The ICC Statute requires all situations to meet a ‘gravity’ threshold as a basic condition of admissibility, along with complementarity. Prof. Eugene Kontorovich’s new article — When Gravity Fails: Israeli Settlements and Admissibility at the ICC — has just been published in the Israel Law Review. It focuses on operationalizing the fuzzy gravity requirement, and applying it in the context of other possible situations involving Israel.
The International Criminal Court’s decision to not pursue a referral by Comoros against Israel, discussed here yesterday, was based on the requirement that the Court only deal with situations of particular “gravity” – that is, the worst of the world’s worst conduct.
Here is the abstract to the new article:
In the wake of the UN General Assembly’s recent recognition of Palestinian statehood, the Palestinian government has made clear its intention to challenge in the International Criminal Court (ICC or the Court) the legality of Israeli settlements. This article explores jurisdictional hurdles for such a case. To focus on the jurisdictional issues, the article assumes for the sake of argument the validity of the merits of the legal claims against the settlements.
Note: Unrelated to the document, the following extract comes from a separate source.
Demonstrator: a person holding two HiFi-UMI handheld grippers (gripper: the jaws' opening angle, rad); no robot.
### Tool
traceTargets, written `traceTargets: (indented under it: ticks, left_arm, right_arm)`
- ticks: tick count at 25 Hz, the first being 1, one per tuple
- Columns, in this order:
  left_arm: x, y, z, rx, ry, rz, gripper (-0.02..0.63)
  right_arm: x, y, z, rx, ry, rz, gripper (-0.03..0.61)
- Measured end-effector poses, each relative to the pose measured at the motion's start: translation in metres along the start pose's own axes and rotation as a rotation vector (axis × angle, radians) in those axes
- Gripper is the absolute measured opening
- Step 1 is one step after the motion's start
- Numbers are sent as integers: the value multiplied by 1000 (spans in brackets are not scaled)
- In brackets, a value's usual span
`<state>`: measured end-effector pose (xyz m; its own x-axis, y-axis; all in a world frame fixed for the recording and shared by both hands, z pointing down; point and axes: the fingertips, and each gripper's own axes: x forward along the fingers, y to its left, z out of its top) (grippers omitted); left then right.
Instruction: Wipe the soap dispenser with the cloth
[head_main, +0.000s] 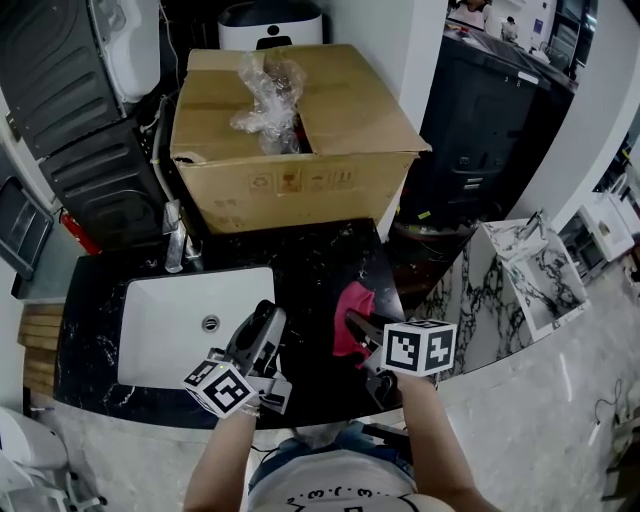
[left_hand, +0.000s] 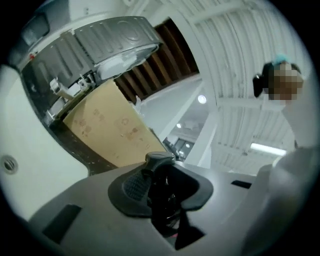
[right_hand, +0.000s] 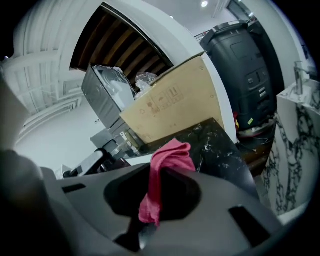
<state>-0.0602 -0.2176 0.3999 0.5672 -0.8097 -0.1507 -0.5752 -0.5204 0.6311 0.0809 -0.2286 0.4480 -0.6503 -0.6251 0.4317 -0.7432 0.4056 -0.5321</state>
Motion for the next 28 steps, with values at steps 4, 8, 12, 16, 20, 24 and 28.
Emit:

The ICC only takes situations of particular ‘gravity’. Yet settlements are not a ‘grave breach’ under the Rome Statute. No modern international criminal tribunal has ever prosecuted crimes that do not involve systematic violence and physical coercion. The ICC’s gravity measure involves the number of persons killed; for settlements it would be zero. Indeed, the ICC Prosecutor triages situations by the numbers of victims; settlements do not appear to have direct individual victims. Finally, the ICC would at most have jurisdiction over settlement activity only from the date of Palestine’s acceptance of jurisdiction. Settlement activity in this time frame would not immediately cross the ICC’s gravity threshold.
Cambridge University Press is making the article available without a subscription until the end of the year.